When I was in Arizona a few weeks back, visiting and playing
golf with my old buddy Dick, we talked about exercise, and about
how important it is to do it consistently. I’m just beginning to
pull level after some four years of a physical decline. “I should
walk,” I told Dick, “but the weather’s so lousy, I just can’t seem
to do it.”
“Go mall walking,” Dick suggested.
In terms of how I thought about myself, Dick might as well have
said, “Take up skateboarding.”
But as in so many other things — dress, deportment, golf —
Dick influences me for the better, so when I got back to
Massachusetts, I went for a walk in our nearest mall. It’s real
walking, I can report. You feel it in the legs. Because the floors
are slick, you swing along with a different action in the feet and
ankles than you do outdoors. It’s been a good thing. Some days I
can do 30 minutes at a fast clip, and feel like I could do more.
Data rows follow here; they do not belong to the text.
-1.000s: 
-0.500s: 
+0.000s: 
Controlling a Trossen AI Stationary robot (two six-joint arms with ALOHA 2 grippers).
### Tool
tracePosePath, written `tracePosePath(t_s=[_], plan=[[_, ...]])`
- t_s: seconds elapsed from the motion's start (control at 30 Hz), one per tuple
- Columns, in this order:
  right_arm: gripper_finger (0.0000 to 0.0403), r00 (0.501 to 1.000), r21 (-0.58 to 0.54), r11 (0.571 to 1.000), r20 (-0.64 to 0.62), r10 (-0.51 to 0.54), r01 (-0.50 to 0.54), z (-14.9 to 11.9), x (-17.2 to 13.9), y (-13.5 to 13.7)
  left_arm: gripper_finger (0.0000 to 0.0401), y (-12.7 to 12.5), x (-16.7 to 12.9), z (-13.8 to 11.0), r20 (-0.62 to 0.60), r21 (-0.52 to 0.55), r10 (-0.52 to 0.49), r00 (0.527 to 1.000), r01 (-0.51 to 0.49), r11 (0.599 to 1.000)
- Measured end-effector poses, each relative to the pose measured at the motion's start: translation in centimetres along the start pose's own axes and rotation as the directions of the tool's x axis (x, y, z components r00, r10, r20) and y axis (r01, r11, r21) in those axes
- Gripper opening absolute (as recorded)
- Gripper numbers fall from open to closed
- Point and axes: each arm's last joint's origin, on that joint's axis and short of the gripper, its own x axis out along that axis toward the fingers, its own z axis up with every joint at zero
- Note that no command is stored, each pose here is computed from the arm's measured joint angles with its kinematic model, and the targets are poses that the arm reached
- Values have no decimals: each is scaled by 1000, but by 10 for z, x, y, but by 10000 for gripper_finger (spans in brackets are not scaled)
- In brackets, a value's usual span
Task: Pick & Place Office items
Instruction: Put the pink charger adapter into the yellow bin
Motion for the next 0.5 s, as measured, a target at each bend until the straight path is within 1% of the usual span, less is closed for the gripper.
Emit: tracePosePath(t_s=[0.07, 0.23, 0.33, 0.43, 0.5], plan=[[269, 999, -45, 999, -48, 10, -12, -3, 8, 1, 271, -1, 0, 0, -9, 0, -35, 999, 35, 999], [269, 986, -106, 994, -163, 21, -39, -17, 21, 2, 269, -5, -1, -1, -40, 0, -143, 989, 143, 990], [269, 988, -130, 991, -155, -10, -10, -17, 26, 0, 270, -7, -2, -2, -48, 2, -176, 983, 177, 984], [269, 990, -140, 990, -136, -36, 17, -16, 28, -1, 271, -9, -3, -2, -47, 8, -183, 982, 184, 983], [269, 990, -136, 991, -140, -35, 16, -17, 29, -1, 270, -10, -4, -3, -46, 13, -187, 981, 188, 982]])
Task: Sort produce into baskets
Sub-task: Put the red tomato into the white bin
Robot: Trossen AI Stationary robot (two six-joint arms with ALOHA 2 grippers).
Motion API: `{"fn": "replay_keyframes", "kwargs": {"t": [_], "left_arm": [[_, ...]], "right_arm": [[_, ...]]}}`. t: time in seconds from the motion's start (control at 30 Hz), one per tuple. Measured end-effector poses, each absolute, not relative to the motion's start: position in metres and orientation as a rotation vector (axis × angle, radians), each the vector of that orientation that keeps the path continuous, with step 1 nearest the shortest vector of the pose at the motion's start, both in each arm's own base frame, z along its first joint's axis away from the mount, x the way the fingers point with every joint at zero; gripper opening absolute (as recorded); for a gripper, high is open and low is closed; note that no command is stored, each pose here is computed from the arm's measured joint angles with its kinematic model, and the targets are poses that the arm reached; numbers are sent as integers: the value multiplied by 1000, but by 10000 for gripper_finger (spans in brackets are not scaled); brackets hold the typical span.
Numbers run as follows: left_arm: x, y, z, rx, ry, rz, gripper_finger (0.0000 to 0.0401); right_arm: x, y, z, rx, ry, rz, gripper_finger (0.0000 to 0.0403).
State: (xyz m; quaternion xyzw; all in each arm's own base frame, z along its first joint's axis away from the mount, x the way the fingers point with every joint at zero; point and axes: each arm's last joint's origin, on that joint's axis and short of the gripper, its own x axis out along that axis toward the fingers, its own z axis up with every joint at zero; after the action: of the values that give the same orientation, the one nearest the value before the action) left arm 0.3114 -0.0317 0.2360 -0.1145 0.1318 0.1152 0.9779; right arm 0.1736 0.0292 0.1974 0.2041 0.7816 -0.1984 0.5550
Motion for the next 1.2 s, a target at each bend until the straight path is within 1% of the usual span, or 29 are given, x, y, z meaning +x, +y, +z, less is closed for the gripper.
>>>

Some days, my legs turn to stumps after 20 minutes, and then I’m
thankful for the food court, where I can get a cup of crushed ice
to soothe my dry throat.
See, I’m an old guy now, no more the windy boy and a bit who
used to lope from Columbia University to Washington Square Park on
a lark. I’ve been walking in the mall for a month. Here’s what it’s
like.
ON THE OLD SATURDAY NIGHT LIVE, they used to have a repeating skit
set in The Mall, usually in The Scotch Tape Store. Nothing much
ever happened, and outside the people who worked in the stores,
nobody was there. It suggested that mall stores were so narrowly
focused on products of a single use that they couldn’t pull in any
customers.
In fact, malls offer up just about exactly the opposite. They
sell products of such a total superfluousness, you wonder that the
stores can make a business out of such nothing. And the customers
pour in.
Look, here’s my mall, The Mall at Rockingham Park in Salem, New
Hampshire. It’s shaped like an elongated V, with Sears and Filene’s
(now going out of business) anchoring either end, and J.C. Penney’s
and Macy’s in the middle. It has two stories, with a food court at
the point of the V on the second floor. I can do a lap of one level
in 10 minutes.
The mall map lists 138 businesses on the map in its directory,
including the food court concessionaires, not including the four
big department stores. The map also does not include the
kiosk-based businesses that rent “open-air” booths, so to speak,
mostly on the first floor. These include five for cell phone
providers, three for T-Mobile and two for Cingular. They are
staffed by aggressive young men who call out to you as you pass,
like carnie barkers, “Sir! Sir! You have a cell phone? How you
doin’ this morning, sir?” I find this disturbing, not at all in the
passive, gorgeously feminine spirit of mall marketing (occasional
obnoxious music excepted): I think of the mall as a lush movie star
reclining in a vast silken bed, richly piled with fabric and
scent.
One of these kiosks purveys salt-base cosmetics and therapies
from the Dead Sea. Two others offer piercings and the jewelry to go
with it. At another, you can sign up for laser plastic surgery —
undesirably wrinkled or distorted body parts pictured aplenty.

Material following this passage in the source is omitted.